Usually, would one lag the independent variable?
If you are dealing with panel time series you will almost always want to include lags (even alongside contemporaneous variable) to explicitly model short run dynamics. Ideally you would want to set up model where there is no autocorrelation in an error term as that can be viewed as an indication that your model is not properly dynamically specified.
You can use lags to deal with endogeneity, however in most cases people would use lags as an instrument rather than getting rid of contemporaneous variable. However, you could do that and estimate a 'reduced form' model with just a lag instead, although you should in such case probably make some justification for doing so as people will probably have questions about that. There are also some other models that might be suited more to panel time series data with endogeneity such as panel VAR models (e.g. see Canova and Ciccarelli 2013 for survey of these models). Generally speaking people in macro do not typically just use standard fixed/two-way effects models for panel time series data as such models are more suited to situations where N>T.
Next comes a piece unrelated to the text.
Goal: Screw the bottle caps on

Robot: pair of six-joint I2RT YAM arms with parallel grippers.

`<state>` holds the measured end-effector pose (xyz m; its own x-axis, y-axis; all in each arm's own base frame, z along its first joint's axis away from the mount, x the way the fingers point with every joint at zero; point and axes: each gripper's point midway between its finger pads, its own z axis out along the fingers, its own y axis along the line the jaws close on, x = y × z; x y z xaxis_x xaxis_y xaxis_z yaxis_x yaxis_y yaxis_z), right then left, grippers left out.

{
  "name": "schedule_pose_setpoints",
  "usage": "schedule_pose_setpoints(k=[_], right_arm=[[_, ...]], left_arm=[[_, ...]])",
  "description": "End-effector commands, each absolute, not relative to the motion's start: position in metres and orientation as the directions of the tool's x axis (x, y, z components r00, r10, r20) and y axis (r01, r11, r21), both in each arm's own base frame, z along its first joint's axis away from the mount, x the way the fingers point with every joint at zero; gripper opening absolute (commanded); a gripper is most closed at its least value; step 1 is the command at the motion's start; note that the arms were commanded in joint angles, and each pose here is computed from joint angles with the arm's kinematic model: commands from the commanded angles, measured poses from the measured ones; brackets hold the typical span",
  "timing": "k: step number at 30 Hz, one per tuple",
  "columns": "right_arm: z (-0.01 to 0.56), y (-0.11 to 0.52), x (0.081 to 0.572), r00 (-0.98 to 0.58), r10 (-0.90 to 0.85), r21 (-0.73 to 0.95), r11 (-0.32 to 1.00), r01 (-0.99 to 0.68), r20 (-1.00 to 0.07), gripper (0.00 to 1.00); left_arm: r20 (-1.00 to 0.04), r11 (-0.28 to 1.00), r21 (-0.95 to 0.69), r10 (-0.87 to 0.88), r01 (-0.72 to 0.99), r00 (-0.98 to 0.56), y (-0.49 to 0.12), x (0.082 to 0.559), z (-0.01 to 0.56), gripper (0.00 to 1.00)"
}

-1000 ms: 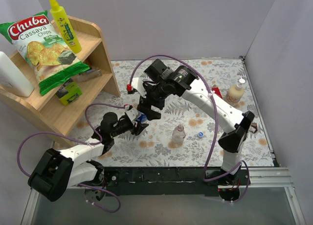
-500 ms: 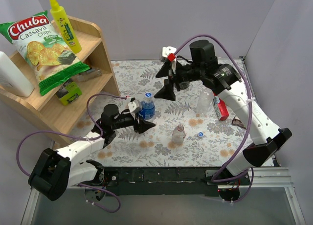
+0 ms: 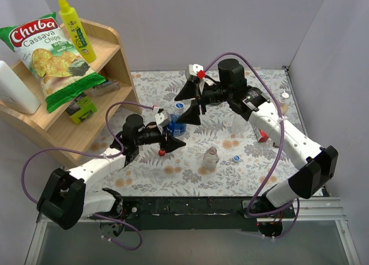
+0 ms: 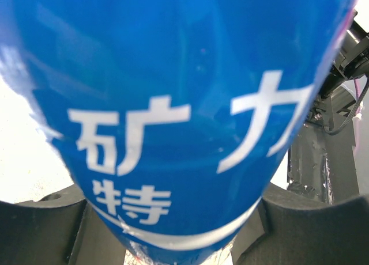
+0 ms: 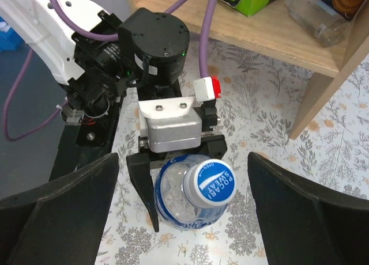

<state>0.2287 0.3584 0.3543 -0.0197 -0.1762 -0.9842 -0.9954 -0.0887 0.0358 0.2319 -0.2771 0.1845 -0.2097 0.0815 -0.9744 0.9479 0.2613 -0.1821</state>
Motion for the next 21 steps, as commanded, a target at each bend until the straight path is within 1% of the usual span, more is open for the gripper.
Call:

Claiming there is delayed effect is not sufficient justification to only include lagged variable. Even if contemporaneous variable will turn out not to be significant including one extra variable will have only marginal effect on power of the test whereas excluding it could lead to omitted variable bias. Moreover, if you work with lets say yearly data such explanation would be much less justifiable then if you work with lets say monthly data.
Usually, would one control for previous values of the dependent variable?
Yes, this is actually quite important to do if you believe lagged dependent variable does/should affect current values of dependent variable. However, in such case you need to make sure you get the short run dynamics right and your model won't have any autocorrelation in residuals, since getting this wrong will make the parameter estimates inconsistent and you won't be able to save the model just by using some autocorrelation consistent errors (see Verbeek's Guide To Modern Econometrics pp 126).